Le « pauvre Nietzsche »

nietzsche-et-le-crucifie_article_largeAinsi Chesterton balance entre sa difficulté à prendre au sérieux l’homme Nietzsche, pour lequel il éprouve de la pitié, et sa conviction que ses idées sont catastrophiques pour l’humanité. Il n’hésite pas à mettre sur le compte de la maladie plusieurs aspects négatifs des doctrines nietzschéennes, ainsi la haine de la compassion : « Elle n’était pas chrétienne, mais ce n’était pas sa doctrine, mais sa maladie. Les infirmes sont souvent durs avec les infirmes ». La pitié sera son attitude la plus fréquente envers « le pauvre Nietzsche » : l’expression revient une bonne douzaine de fois sous sa plume. Nietzsche est pour lui un timide, un peureux, malgré le courage qu’il essaie de montrer. Il il précise longuement ce qu’il entend par faiblesse (et même timidité) quand il parle de Nietzsche: « Nietzsche éludait toujours les questions par une métaphore de registre physique, comme un poète mineur jovial. Il disait « par-delà bien et mal », parce qu’il n’avait pas le courage de dire, “meilleur que le bien et le mal” ou « pire que le bien et le mal ». S’il avait affronté sa pensée sans métaphore, il aurait vu que c’était un non-sens. Ainsi, lorsqu’il décrit son héros, il n’ose pas dire, « l’homme plus pur », ou “l’homme plus heureux” ou « l’homme plus triste », tout cela, ce sont des idées ; et les idées sont inquiétantes. Il dit « l’homme supérieur », ou “le surhomme », métaphore physique d’acrobates ou d’alpinistes. Nietzsche est un penseur vraiment très timide ». Il oppose à Nietzsche la vraie force, celle de Jeanne d’Arc par exemple : « Elle choisit une voie et ne resta pas figée à la croisée des chemins, quoiqu’elle ait eu en elle tout ce qui était authentique aussi bien en Tolstoï qu’en Nietzsche, et même tout ce qui était  supportable en eux … elle n’exaltait pas le combat, elle combattait». Et Chesterton de conclure qu’elle détenait peut-être avec sa foi un secret d’unité et d’utilité morale « maintenant perdu »[2].
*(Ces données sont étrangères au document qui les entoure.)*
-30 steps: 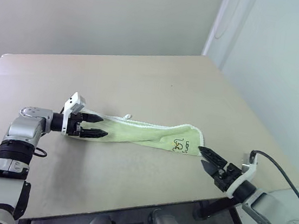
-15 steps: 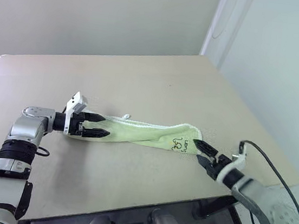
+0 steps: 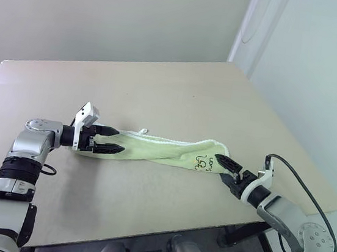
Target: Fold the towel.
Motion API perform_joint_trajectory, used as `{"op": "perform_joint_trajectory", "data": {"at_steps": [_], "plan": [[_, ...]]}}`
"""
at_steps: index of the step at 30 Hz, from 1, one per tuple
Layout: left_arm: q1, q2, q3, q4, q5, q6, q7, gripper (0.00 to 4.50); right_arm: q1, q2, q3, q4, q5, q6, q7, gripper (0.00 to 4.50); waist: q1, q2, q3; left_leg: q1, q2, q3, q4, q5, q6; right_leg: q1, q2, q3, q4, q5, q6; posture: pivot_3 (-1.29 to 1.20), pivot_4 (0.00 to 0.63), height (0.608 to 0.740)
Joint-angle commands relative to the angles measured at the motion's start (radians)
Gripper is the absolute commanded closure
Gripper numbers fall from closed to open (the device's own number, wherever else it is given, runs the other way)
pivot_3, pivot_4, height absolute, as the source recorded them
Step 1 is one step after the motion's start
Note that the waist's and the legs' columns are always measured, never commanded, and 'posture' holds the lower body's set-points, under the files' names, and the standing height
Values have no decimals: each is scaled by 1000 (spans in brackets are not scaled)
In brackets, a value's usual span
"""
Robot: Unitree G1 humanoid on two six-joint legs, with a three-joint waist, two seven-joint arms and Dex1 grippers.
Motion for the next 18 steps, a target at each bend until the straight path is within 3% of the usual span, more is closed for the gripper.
{"op": "perform_joint_trajectory", "data": {"at_steps": [1, 6, 18], "plan": [[-18, 12, 10, -29, -18, -2, 0, 0, -8, 3, 3, 6, -3, 3, -7, 21, 0, 0, 0, 0, 0, 0, 0, 0, 0, 0, 0, 0, 0, 0, 0, 0, 0, 740], [-31, 13, 28, -2, -15, -18, 26, 0, -68, 24, 17, 71, -69, -24, -23, 21, -2, 0, 0, 0, 0, 0, 0, 0, 0, 0, 0, 0, 0, 0, 0, 0, 0, 740], [-62, 16, 56, 87, -18, -70, 78, 0, -159, 75, -2, 138, -188, -12, -31, 4210, -10, -4, -3, 0, 0, 0, 0, 0, 0, -1, 3, 4, 0, 1, 0, 0, 0, 740]]}}
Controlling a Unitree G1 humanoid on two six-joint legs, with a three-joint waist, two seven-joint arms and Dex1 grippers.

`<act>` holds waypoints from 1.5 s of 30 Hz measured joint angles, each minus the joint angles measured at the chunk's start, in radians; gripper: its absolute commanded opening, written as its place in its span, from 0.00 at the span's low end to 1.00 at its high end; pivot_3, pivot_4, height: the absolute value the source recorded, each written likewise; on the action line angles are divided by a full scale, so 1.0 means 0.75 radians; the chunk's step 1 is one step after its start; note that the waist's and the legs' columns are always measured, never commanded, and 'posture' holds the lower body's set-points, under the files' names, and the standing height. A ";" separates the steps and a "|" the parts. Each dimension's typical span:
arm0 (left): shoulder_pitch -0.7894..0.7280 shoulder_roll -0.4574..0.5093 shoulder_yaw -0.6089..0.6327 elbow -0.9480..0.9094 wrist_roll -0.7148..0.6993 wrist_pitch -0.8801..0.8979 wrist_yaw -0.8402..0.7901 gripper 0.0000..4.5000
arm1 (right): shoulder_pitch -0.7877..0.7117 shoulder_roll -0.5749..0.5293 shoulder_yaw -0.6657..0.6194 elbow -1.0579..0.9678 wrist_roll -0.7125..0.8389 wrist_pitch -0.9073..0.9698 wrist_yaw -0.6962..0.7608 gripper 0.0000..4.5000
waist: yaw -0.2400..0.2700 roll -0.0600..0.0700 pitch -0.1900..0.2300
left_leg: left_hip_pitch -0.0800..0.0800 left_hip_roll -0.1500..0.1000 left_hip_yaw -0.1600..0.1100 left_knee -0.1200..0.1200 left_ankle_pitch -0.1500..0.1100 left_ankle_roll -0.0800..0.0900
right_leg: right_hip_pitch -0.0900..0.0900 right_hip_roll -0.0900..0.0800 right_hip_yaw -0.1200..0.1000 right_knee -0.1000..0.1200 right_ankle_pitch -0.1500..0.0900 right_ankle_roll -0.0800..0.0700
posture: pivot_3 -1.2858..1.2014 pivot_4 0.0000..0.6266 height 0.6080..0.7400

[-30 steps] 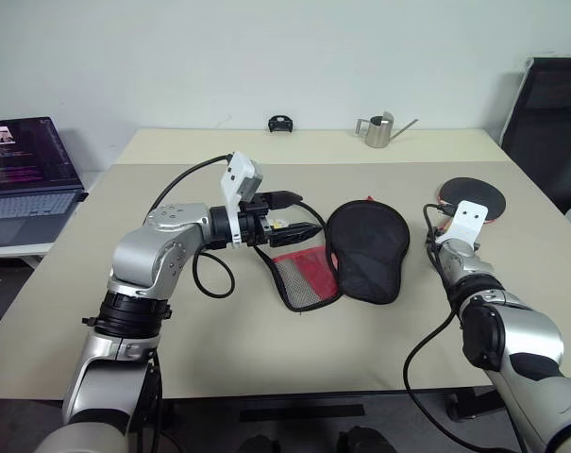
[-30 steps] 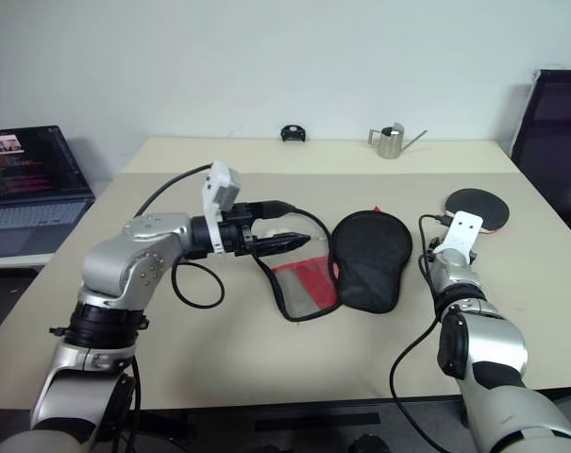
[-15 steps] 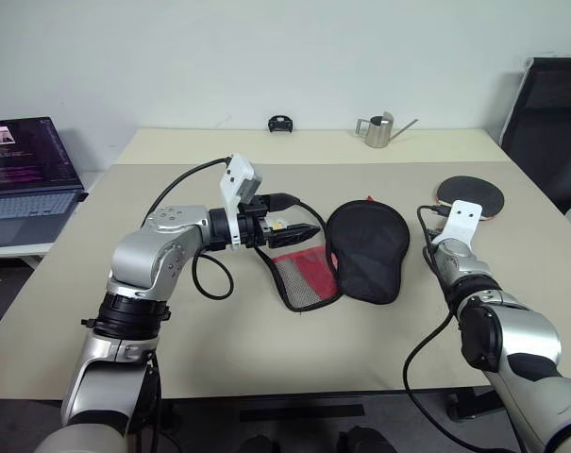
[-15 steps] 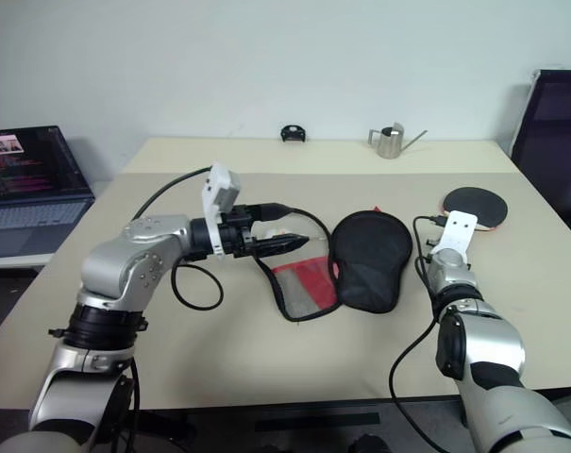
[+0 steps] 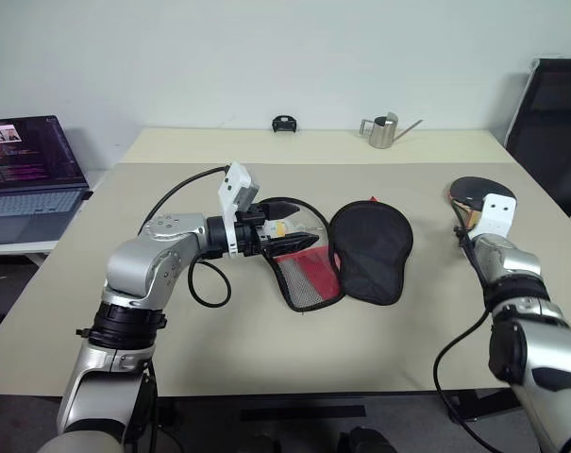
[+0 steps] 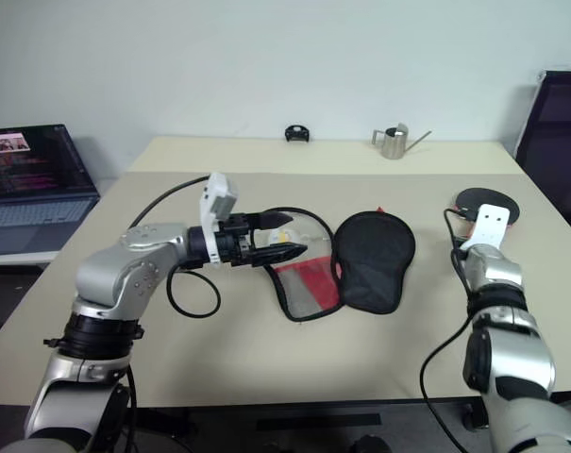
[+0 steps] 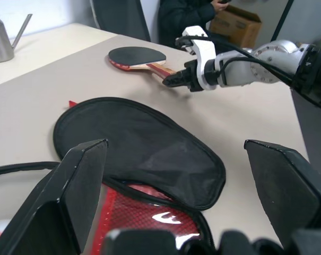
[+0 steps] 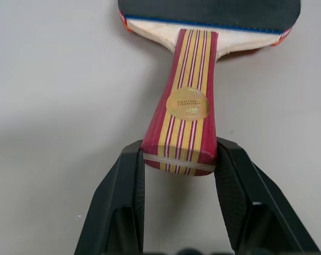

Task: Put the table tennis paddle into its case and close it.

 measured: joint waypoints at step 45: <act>-0.026 -0.046 -0.124 0.020 0.043 -0.063 -0.204 1.00 | 0.675 0.269 -0.021 -1.568 -0.007 1.036 0.071 0.92 | 0.013 0.006 -0.003 | 0.003 0.001 -0.003 0.008 -0.004 0.006 | 0.005 0.007 0.000 0.002 0.000 0.000 | 0.52 0.24 1.00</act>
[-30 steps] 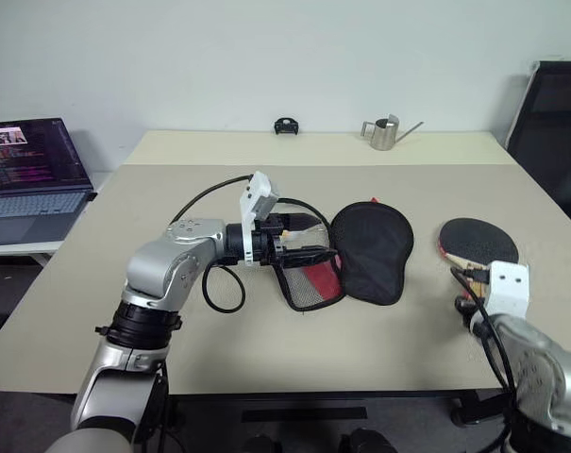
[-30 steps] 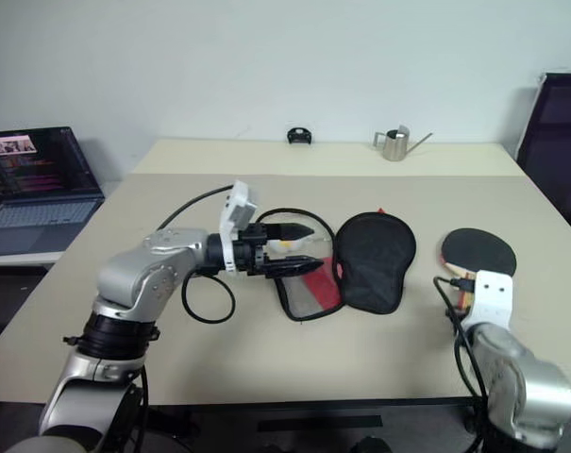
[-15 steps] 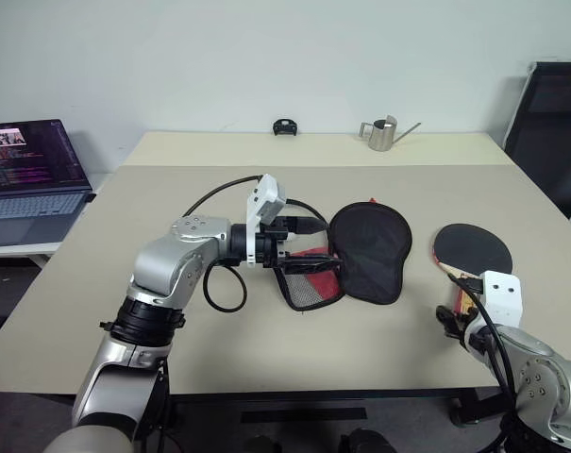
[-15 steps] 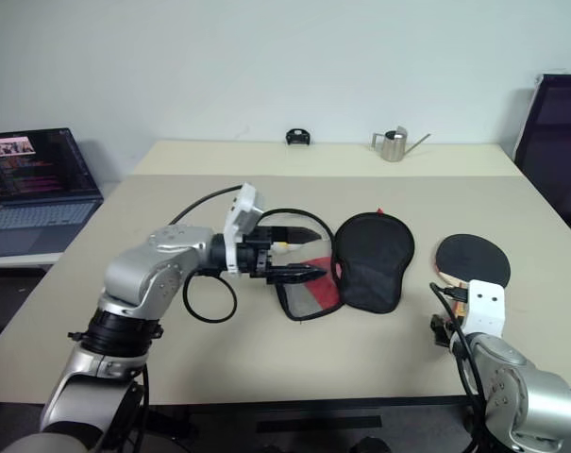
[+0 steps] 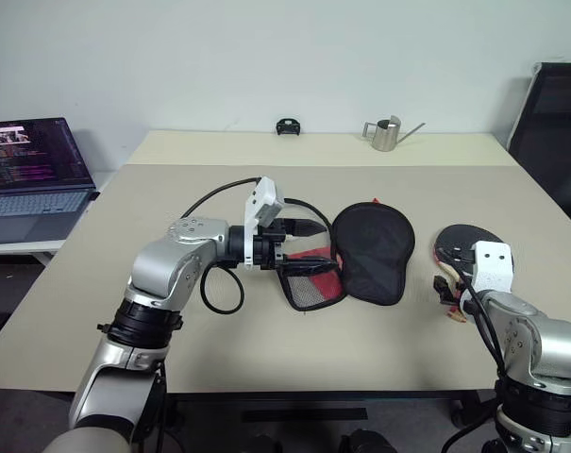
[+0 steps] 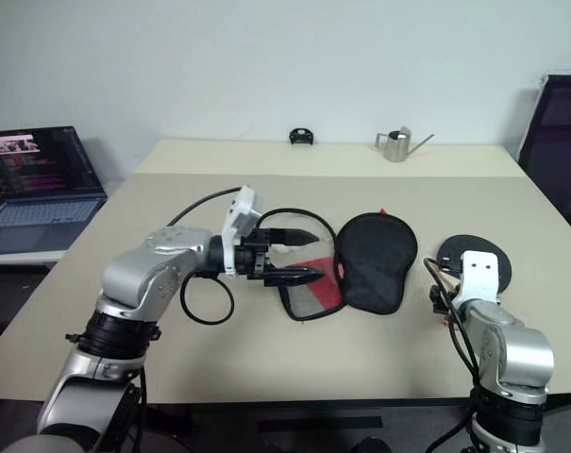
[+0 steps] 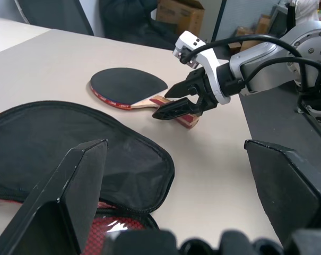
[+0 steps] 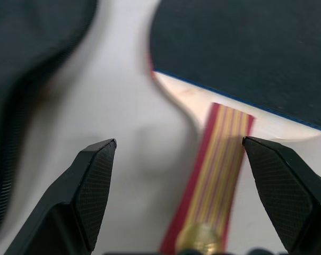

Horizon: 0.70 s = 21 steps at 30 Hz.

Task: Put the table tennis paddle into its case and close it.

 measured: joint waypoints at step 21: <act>0.008 0.016 0.001 -0.007 0.017 -0.001 0.014 1.00 | -0.120 0.132 -0.088 0.348 -0.079 -0.301 -0.134 0.72 | -0.004 -0.008 -0.005 | 0.004 0.000 0.000 0.002 0.000 0.000 | 0.004 0.000 0.001 0.001 0.002 0.000 | 0.52 0.24 1.00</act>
[1] Le terme allemand qu’utilise Nietzsche peut aussi être traduit « le trans-homme », et la critique de Chesterton concerne notre temps et ses projets de transhumanisme et d’eugénisme, non moins que le sien.

[2] Ce portrait de Nietzsche par Chesterton converge avec celui de ses contemporains les plus lucides,, malgré le martèlement des thuriféraires du penseur allemand ; ainsi Miguel de Unamuno (« sa doctrine est celle de faibles qui aspirent à être forts, mais non de forts qui soient tels en réalité » ), Giovanni Papini après sa conversion (« le secret de Nietzsche… un faible, obsédé par l’idée d’exalter la force » ), Nicolas Berdiaev (« le plus impuissant des hommes »), Henri de Lubac (parlant de « besoins anxieux d’approbation que connaissent tous les faibles » et ajoutant : «  Nous lui vouerons une pitié fraternelle » ) ou Simone Weil, qui n’a toutefois pas la même charité (« En admettant que des facteurs physiques aient joué dans son cas, un peu d’humilité sied aux malheureux, non un orgueil sans mesure. Si le malheur suscite l’orgueil comme une sorte de compensation, il y a là un phénomène qui mérite la pitié, non l’estime, moins encore l’admiration »). Avant eux, Vladimir Soloviev avait lui aussi plaint le « pauvre Nietzsche », estimant que sa prétention à jouer le rôle de l’Antichrist serait comique si elle ne l’avait conduit à la démence.